4. Architecture¶

Important

Ready for revision.

Good architecture is a important subject. This section will describe some guidelines that must be followed when architecting a product or solution.

4.1. General Rules¶

Minimal Dependencies¶

Reduce the number of requirements and components for a project. Less “moving parts”, less complexity. Less complexity, less bugs.
Resist the temptation to add another element to the solution stack.
Limit the use of new tools to occasions where current tools are insufficient.
Adopt new tools only when they are beneficial to the project.
Prefer third party (managed) tools in cases where the solution is not part of our core business. Example: if you need a solution for message queueing prefer using AWS SQS instead of make a RabbitMQ deployment.

Auditability¶

All transactions need to be traceable. We need to know When (timestamp), Who (user), and Where (source) started What (transaction).
Transactions must be uniquely identified (transaction_id) through all components of platform.
Transaction identifier must be present in all logs (see Logging).
It’s important to make a distinction between Transaction ID that relates with a business transaction (eg. product approved by moderation) and Request ID that relates with a implementation detail (HTTP request).

4.2. Microservices (or SOA) Architecture¶

We deploy products and solutions as a bunch of highly specialized and reliable services that communicate each other using messages.

After some time deploying this kind of service we have detected some building blocks and patterns for architecture.

Building Blocks¶

Message¶

Messages are the base building block of our architecture. Every service communicate with each other using messages.

Messages follows a common contract and must be serialized using a open-standard serializer like JSON or Protobuf. You can wrap this messages with some metadata.

Component¶

Component is a service or API that receive, processes and triggers events. It’s implemented and deployed as software processes.

Topic¶

Our architecture use topic as a location where components send messages (Publishers) that would be listened by other components that subscribes to it (Subscribers).
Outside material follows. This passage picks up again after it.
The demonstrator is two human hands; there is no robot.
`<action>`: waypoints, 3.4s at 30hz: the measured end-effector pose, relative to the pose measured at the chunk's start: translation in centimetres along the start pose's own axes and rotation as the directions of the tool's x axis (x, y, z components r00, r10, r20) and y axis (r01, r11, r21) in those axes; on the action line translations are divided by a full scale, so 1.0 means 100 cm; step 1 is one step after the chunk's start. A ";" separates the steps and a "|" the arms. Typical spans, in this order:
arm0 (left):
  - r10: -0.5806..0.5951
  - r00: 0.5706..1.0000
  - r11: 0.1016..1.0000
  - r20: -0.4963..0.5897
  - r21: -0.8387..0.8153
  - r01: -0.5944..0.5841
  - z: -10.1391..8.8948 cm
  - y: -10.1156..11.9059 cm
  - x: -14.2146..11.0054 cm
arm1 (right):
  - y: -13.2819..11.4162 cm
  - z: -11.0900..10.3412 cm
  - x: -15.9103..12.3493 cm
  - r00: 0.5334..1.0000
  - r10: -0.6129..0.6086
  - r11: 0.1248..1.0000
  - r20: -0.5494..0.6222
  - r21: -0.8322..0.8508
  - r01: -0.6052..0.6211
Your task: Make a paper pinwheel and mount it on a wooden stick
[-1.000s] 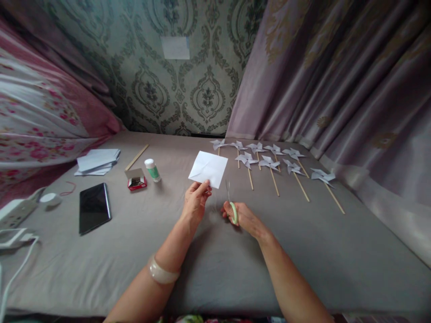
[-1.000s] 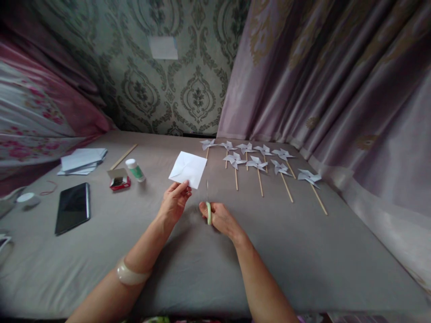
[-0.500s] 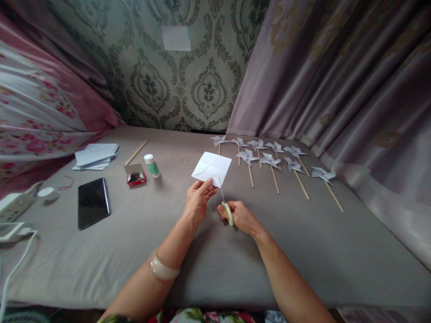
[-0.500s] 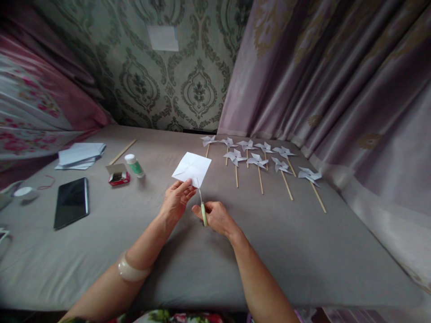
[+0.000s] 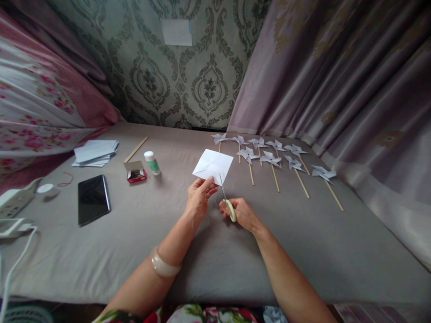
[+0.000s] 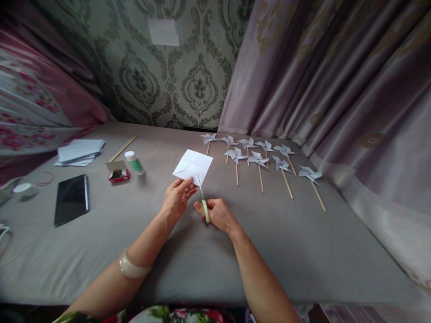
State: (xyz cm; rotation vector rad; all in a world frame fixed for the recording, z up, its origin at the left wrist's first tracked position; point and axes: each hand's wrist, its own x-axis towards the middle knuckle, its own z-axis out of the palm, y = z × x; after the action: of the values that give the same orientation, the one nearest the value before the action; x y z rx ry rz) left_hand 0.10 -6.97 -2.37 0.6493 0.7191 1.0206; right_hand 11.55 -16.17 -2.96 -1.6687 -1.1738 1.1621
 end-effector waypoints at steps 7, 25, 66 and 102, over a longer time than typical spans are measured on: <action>-0.005 1.000 1.000 -0.003 -0.009 0.005 0.002 0.002 -0.002 | 0.003 0.000 0.002 1.000 -0.005 1.000 -0.004 -0.018 0.005; -0.006 1.000 1.000 -0.018 0.003 0.006 0.002 0.002 0.000 | -0.002 0.003 0.001 0.993 0.025 0.999 -0.116 -0.038 -0.030; 0.051 0.995 0.988 0.082 0.140 -0.062 0.005 -0.008 -0.008 | -0.006 0.002 0.001 0.972 -0.043 0.999 -0.229 -0.014 0.041; 0.068 0.994 0.995 0.081 0.064 -0.074 0.004 -0.006 -0.006 | 0.001 0.002 0.004 0.994 -0.063 0.997 -0.094 -0.041 0.059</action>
State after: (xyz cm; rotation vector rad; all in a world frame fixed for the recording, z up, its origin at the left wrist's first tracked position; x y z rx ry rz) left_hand 0.53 -7.78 -2.40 0.7739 0.6676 1.0337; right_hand 11.41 -15.80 -3.25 -1.6858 -1.1851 1.0169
Topics belongs to the platform, ie, any component can post messages because they are public (to the platform) and global.

Queue¶

Every component that needs to listen for messages published on topic (see Topic) must use a queue as a topic subscriber.

Queues belongs to the component (eg. Service or Broker) that subscribes a topic. Unlike topics, queues are private and local to the component that consume its messages.
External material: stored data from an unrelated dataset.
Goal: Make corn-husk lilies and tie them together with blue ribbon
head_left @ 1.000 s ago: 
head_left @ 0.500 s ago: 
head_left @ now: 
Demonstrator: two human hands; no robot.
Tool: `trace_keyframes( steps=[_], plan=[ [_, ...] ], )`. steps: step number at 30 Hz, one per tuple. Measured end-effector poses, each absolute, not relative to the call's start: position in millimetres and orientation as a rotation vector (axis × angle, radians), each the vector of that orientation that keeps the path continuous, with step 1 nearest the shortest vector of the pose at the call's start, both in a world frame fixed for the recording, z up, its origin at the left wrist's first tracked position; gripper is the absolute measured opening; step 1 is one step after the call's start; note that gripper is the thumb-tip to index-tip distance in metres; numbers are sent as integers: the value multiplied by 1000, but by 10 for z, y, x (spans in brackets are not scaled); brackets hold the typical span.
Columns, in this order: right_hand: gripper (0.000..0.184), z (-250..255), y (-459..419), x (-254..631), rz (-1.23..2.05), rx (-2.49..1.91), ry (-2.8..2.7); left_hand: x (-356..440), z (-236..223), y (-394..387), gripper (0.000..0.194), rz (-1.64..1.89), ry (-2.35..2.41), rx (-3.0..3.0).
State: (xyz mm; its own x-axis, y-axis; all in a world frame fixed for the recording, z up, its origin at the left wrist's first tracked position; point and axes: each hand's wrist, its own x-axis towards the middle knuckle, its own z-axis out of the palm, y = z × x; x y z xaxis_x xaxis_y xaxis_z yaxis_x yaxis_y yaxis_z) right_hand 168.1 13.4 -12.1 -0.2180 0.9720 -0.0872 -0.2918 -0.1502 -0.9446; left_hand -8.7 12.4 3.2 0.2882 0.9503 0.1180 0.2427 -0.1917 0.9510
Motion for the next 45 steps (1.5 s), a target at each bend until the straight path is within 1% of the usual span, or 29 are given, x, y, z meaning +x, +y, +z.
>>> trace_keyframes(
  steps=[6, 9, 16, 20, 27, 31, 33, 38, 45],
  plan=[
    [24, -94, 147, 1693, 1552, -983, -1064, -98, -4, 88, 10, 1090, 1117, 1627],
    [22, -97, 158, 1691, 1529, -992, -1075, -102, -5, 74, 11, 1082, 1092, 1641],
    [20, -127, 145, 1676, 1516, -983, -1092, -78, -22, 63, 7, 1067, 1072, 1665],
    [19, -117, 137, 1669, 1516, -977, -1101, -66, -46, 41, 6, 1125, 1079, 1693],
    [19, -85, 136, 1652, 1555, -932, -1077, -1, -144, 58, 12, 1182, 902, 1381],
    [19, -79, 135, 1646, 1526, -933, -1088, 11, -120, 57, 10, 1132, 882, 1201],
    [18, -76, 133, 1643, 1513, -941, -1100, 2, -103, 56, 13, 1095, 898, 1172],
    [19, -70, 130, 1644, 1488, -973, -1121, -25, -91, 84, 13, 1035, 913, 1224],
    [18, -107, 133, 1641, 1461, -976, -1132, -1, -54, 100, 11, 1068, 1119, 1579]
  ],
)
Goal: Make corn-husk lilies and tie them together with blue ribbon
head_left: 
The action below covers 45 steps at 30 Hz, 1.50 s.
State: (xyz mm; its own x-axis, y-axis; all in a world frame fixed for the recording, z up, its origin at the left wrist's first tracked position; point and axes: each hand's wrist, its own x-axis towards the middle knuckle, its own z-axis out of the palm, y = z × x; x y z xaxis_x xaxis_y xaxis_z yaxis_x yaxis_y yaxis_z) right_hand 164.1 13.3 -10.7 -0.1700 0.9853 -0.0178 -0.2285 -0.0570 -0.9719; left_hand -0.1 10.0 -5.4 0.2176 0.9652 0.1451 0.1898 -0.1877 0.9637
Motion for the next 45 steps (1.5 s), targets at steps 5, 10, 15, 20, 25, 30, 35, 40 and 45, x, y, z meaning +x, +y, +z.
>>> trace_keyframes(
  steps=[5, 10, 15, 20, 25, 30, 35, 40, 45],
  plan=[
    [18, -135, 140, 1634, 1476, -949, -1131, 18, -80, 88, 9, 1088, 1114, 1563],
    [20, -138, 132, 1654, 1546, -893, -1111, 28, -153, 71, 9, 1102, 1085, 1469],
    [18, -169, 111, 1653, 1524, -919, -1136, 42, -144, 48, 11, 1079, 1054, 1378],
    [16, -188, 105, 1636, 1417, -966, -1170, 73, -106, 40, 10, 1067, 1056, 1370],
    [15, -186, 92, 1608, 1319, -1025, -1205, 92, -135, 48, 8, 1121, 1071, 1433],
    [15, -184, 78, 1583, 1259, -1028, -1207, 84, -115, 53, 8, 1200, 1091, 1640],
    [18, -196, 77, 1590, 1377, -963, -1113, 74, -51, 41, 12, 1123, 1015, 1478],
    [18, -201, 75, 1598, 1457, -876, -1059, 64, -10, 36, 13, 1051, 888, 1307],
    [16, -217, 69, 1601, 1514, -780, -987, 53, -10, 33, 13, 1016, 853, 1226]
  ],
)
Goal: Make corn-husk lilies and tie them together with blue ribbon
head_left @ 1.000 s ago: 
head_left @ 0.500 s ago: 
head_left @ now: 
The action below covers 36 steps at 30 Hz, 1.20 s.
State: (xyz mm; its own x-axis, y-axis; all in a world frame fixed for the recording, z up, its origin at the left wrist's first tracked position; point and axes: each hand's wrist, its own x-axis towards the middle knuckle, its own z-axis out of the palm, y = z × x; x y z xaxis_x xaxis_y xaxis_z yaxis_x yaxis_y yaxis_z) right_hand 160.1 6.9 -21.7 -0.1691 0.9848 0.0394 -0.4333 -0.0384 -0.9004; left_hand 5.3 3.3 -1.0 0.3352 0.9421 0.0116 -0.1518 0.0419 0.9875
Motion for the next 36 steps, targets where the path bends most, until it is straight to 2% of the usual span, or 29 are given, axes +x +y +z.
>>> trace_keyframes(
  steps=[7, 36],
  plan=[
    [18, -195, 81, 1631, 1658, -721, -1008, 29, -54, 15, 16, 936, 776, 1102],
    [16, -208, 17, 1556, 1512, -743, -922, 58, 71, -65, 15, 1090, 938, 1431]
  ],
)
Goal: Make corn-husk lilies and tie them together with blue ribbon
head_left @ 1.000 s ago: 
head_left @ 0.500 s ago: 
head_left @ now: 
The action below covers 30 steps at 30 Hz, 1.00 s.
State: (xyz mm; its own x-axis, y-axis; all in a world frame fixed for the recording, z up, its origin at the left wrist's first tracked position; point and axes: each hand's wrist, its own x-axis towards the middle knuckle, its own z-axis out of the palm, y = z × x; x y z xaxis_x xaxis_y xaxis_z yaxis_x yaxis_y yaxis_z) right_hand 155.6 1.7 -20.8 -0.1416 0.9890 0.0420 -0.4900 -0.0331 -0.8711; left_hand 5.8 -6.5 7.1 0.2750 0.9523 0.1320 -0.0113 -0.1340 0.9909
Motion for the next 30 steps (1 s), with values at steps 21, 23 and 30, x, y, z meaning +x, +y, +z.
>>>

It is very common that different components listen to the same topic. Assigning one queue to each component and knowing that each queue receives a copy of the published message we can guarantee that one component won’t process other components messages.

Storage¶

Storage is the location where we store validated and consistent data.
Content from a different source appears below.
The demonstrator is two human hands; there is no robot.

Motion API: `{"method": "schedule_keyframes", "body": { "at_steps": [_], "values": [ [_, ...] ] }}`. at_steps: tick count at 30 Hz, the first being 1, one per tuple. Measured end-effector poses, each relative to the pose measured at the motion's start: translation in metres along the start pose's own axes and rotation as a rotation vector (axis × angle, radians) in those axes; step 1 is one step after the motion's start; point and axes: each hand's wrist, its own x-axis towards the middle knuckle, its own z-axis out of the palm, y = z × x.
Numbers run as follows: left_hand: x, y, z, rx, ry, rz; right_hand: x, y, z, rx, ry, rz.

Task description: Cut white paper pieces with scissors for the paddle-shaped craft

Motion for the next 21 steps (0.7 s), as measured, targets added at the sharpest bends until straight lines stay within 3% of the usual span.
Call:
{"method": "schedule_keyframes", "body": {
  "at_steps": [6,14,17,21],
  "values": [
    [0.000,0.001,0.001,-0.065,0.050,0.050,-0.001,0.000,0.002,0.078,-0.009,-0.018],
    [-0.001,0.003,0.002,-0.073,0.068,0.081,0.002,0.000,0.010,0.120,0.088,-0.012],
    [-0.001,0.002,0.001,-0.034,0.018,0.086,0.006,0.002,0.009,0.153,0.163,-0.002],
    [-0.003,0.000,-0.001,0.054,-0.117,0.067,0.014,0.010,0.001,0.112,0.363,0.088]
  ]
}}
We usually use relational databases (see Database) to store data at our platform.

We ❤️ PostgreSQL, a lot (you should not use anything different).

Patterns¶

We can connect the building blocks above to create patterns with specific responsabilities in our architecture.

API¶

The APIs are the channels which data is inserted and retrieved from our platform.

The responsabilities of an API are:

Data input and recovery¶

Our APIs are made available mostly using the REST model with JSON serialization using the HTTP protocol.

Data validation (including state transitions)¶

All data sent to our APIs must be valid and APIs need to be able to validate data autonomously, ie, APIs cannot request informations to other APIs (see Denormalization and Data Sync) to validate data.

Some resources of our APIs provides fields that stores status/state info. It is responsibility of API validate these status and their transitions.

Data persistence¶

The persistence/storage of data is also a responsibility of the APIs.

As we already mentioned, we use a relational database in all cases where it is not absolutely necessary to use another type of storage.

This persistence must be wrapped by a transaction with (see Event triggering) and rolled back in case of failures. API must return an error in these cases. Like in the following pseudocode:

transaction = begin_transaction()
try:
  persist(object)
  trigger_event(object)
except:
  transaction.rollback()
transaction.commit()

Event triggering¶

Once the data is persisted APIs need to trigger an event reporting this fact by posting a message on a specific topic (see Topic).

The payload of the event must include the content of the persisted object or, at least, a reference to the object at an API.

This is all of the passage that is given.